◆ Problem statement
Find the word "camera" below. Copy each line that has it.

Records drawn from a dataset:
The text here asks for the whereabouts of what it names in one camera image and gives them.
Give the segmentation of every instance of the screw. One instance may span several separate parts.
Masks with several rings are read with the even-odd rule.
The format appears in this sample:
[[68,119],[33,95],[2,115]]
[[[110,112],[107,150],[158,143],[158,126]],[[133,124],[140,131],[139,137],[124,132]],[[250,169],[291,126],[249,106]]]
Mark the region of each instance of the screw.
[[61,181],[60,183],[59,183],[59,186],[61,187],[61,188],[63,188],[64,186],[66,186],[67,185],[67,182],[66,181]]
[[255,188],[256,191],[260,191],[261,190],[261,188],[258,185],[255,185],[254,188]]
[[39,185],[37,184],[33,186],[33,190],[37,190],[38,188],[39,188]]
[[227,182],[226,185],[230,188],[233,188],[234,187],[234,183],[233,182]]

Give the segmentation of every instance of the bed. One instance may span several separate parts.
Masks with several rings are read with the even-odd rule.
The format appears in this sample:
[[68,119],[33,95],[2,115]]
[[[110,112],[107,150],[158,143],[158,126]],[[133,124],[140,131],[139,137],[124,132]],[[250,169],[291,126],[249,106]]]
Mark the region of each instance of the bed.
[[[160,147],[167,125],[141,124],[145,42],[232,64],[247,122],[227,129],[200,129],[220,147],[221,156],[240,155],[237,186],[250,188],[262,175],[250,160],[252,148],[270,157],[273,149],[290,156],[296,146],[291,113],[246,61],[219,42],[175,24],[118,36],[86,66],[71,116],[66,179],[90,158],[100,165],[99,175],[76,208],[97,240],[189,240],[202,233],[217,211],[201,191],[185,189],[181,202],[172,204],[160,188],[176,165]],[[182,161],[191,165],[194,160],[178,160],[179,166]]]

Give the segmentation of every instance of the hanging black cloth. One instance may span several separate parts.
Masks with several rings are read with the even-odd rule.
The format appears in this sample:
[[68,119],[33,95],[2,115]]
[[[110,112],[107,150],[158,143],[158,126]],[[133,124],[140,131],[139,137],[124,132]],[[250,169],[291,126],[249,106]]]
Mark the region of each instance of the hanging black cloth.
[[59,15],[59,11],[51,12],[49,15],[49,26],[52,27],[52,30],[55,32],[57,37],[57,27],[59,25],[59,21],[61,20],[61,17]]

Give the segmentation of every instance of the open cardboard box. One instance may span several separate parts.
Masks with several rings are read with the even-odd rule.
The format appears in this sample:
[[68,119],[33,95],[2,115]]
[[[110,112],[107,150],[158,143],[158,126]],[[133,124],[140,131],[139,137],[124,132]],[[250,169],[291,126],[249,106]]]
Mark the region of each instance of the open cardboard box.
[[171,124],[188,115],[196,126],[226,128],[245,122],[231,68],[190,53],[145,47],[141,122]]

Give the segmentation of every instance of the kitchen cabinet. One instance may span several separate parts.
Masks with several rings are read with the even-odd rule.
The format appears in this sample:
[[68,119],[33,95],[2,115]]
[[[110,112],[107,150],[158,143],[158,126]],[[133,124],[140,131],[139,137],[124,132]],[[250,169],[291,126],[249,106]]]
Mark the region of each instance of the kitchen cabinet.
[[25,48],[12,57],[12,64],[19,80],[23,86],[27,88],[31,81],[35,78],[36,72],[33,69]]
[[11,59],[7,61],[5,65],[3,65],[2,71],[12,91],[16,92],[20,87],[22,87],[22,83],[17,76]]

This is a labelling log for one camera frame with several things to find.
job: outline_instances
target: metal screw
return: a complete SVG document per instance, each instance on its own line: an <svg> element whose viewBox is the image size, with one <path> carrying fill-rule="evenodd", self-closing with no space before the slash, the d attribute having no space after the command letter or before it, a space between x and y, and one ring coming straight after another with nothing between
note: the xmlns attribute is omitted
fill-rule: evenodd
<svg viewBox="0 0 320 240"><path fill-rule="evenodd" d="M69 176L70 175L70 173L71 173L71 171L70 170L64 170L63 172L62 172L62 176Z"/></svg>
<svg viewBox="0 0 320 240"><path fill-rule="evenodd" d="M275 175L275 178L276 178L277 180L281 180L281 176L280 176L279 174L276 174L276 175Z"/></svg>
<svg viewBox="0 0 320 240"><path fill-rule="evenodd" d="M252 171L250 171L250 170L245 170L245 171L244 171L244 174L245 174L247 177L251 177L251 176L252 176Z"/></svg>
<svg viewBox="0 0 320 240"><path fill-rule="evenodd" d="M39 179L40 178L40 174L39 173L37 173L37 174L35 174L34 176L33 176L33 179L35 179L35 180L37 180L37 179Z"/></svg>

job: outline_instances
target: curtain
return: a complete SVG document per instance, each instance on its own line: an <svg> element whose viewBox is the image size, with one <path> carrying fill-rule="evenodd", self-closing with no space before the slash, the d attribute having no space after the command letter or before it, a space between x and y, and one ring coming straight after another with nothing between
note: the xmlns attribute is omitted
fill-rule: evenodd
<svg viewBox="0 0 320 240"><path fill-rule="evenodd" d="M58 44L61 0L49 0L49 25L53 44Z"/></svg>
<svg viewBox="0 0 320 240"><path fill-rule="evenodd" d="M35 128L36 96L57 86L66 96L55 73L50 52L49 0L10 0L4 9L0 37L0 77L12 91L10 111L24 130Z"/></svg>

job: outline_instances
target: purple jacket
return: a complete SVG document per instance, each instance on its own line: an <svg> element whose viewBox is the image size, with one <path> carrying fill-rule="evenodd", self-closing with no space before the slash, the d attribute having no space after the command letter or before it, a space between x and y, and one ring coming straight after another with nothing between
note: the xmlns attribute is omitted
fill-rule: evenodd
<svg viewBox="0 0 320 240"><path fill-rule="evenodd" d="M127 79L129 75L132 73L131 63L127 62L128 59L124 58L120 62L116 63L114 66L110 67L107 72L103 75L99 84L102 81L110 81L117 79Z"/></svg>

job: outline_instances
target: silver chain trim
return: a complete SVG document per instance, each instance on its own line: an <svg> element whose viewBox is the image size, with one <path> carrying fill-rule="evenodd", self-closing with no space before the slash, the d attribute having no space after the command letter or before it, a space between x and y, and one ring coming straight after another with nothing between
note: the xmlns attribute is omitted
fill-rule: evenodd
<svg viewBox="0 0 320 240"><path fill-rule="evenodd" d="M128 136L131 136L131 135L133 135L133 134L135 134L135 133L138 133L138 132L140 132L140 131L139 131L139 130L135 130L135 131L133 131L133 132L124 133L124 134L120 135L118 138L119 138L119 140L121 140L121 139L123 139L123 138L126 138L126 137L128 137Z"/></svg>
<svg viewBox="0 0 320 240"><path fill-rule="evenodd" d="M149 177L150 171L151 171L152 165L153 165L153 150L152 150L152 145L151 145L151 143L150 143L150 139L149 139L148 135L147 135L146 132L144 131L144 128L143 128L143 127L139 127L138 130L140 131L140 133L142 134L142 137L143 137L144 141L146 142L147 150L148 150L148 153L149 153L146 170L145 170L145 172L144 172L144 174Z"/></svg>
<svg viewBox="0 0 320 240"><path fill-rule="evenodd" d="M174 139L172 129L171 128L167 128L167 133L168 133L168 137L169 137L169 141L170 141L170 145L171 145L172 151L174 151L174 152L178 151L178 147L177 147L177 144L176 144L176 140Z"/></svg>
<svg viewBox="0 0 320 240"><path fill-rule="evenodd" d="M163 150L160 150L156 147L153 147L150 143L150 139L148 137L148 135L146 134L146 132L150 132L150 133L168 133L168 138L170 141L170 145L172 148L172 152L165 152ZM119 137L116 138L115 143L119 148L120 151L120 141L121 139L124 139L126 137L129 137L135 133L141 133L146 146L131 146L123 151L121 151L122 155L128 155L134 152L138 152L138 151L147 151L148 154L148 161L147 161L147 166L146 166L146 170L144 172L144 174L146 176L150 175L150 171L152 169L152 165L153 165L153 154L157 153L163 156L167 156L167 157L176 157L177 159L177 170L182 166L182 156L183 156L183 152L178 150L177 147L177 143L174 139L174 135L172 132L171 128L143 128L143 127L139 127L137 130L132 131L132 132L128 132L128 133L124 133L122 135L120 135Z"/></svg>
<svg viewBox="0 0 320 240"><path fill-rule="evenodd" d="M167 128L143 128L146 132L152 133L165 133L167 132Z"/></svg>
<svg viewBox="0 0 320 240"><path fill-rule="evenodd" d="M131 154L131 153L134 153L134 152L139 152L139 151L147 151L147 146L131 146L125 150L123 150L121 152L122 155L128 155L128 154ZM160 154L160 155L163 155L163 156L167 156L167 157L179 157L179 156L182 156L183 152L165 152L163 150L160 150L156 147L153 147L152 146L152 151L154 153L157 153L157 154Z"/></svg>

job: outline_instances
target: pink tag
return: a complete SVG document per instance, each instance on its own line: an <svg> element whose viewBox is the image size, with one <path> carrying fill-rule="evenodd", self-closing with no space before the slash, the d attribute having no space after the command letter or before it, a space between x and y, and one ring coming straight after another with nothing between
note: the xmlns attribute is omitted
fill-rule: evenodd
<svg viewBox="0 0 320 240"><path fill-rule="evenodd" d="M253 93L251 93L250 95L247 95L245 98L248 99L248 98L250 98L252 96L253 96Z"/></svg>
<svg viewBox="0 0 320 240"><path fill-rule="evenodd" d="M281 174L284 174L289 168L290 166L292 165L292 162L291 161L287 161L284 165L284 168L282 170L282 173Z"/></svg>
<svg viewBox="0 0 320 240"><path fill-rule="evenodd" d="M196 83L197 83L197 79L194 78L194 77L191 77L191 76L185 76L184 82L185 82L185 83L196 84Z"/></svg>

◆ Response to this task
The text here asks for the whereabouts of what it names in one camera image and gives them.
This is a labelling log for one camera frame with several things to find.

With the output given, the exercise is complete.